Required work — How many lines of the data contain "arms"? Reply with the number alone.

[Extracted data entries]
________
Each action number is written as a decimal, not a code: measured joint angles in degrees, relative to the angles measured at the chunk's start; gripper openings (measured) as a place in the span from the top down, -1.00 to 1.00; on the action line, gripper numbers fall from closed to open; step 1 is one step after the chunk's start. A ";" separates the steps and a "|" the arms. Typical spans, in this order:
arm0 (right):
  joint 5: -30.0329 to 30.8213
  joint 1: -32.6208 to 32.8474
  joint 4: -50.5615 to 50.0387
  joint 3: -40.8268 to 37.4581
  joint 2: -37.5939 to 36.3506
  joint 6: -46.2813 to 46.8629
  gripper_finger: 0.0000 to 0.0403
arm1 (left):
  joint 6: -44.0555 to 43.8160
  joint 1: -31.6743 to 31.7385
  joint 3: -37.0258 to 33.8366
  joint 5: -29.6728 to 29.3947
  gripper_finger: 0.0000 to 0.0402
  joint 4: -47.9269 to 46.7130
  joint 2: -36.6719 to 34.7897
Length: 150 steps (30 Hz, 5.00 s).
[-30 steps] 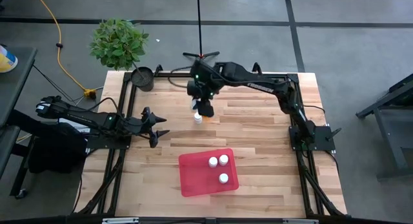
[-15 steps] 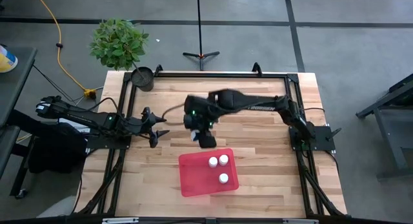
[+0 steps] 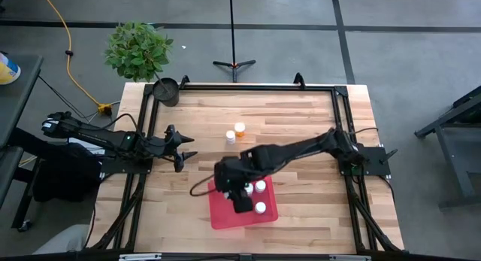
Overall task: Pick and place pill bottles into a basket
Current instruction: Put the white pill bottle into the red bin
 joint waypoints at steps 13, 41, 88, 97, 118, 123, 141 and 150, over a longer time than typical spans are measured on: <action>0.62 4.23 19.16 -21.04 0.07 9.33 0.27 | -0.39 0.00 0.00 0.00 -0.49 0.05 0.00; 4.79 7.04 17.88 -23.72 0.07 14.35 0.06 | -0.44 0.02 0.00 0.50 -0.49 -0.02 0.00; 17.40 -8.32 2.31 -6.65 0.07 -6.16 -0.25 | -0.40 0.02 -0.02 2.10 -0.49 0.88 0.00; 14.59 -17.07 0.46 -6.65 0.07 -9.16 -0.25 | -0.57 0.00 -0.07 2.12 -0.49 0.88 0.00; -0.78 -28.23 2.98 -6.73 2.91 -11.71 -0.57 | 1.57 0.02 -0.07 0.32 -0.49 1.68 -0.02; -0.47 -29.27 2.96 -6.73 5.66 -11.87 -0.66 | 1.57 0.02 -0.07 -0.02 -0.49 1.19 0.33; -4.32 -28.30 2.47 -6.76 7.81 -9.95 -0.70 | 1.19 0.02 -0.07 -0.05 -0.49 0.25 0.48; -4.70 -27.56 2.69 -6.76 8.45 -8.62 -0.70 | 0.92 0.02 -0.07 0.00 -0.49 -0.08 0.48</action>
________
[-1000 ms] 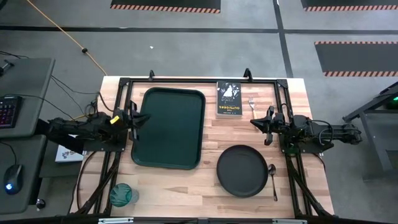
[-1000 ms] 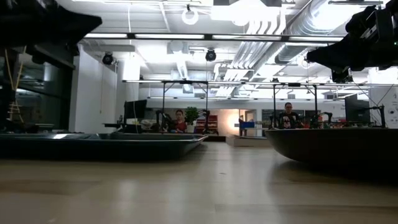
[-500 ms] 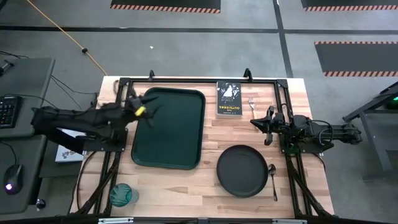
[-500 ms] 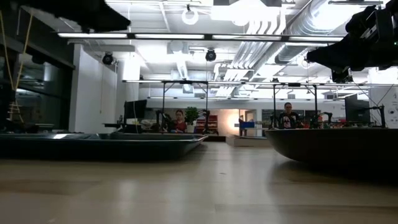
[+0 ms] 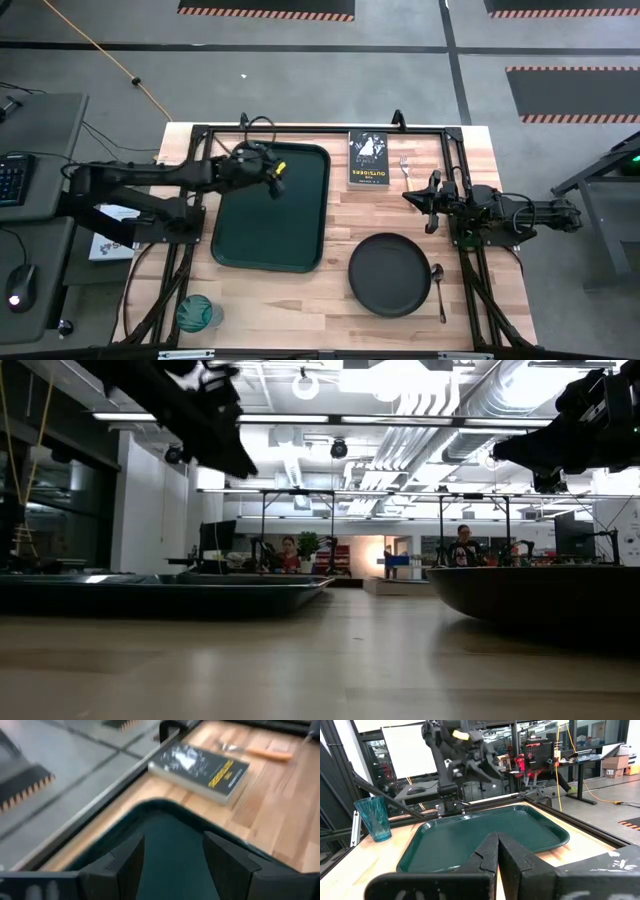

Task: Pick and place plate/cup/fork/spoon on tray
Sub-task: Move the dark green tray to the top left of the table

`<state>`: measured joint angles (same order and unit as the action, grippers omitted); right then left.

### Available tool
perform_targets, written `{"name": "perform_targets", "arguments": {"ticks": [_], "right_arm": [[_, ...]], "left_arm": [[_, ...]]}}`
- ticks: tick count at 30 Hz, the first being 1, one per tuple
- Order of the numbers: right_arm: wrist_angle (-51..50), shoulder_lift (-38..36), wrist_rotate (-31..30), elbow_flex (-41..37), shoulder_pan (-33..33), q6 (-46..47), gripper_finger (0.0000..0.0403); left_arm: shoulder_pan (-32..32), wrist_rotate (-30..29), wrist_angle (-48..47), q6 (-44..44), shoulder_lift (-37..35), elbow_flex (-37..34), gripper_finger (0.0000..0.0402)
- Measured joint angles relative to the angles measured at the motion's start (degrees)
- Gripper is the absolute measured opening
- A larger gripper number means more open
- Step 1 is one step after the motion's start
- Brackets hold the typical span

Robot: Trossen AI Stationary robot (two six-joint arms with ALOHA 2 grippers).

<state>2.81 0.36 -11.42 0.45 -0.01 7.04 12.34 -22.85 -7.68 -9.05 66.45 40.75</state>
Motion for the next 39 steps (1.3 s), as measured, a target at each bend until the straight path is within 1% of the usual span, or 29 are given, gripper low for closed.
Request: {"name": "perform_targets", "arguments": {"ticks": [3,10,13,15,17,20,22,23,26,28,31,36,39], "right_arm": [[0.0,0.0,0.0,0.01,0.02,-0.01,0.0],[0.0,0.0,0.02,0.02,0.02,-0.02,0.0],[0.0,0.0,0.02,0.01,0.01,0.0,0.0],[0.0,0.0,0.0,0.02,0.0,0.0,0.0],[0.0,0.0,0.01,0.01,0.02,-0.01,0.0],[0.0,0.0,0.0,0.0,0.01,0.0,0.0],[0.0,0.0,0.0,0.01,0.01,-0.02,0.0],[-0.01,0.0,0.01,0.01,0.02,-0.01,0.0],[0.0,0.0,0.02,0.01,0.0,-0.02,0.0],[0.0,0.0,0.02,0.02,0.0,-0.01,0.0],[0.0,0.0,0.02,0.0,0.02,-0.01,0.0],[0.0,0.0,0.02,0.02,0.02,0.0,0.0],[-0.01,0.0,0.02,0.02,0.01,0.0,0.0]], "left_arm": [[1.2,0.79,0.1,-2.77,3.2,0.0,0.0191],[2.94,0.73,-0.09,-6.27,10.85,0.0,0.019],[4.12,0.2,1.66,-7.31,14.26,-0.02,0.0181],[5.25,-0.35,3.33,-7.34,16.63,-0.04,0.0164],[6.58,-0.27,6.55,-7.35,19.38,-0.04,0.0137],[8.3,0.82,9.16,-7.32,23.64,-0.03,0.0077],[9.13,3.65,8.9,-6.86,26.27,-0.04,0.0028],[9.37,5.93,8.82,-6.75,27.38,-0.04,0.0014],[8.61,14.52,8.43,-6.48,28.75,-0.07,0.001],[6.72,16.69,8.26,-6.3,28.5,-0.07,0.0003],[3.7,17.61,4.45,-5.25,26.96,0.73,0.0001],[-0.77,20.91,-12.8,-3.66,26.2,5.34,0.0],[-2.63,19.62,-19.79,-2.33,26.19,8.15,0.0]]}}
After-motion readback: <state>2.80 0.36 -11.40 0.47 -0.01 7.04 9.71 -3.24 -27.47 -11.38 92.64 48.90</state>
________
Reply — 2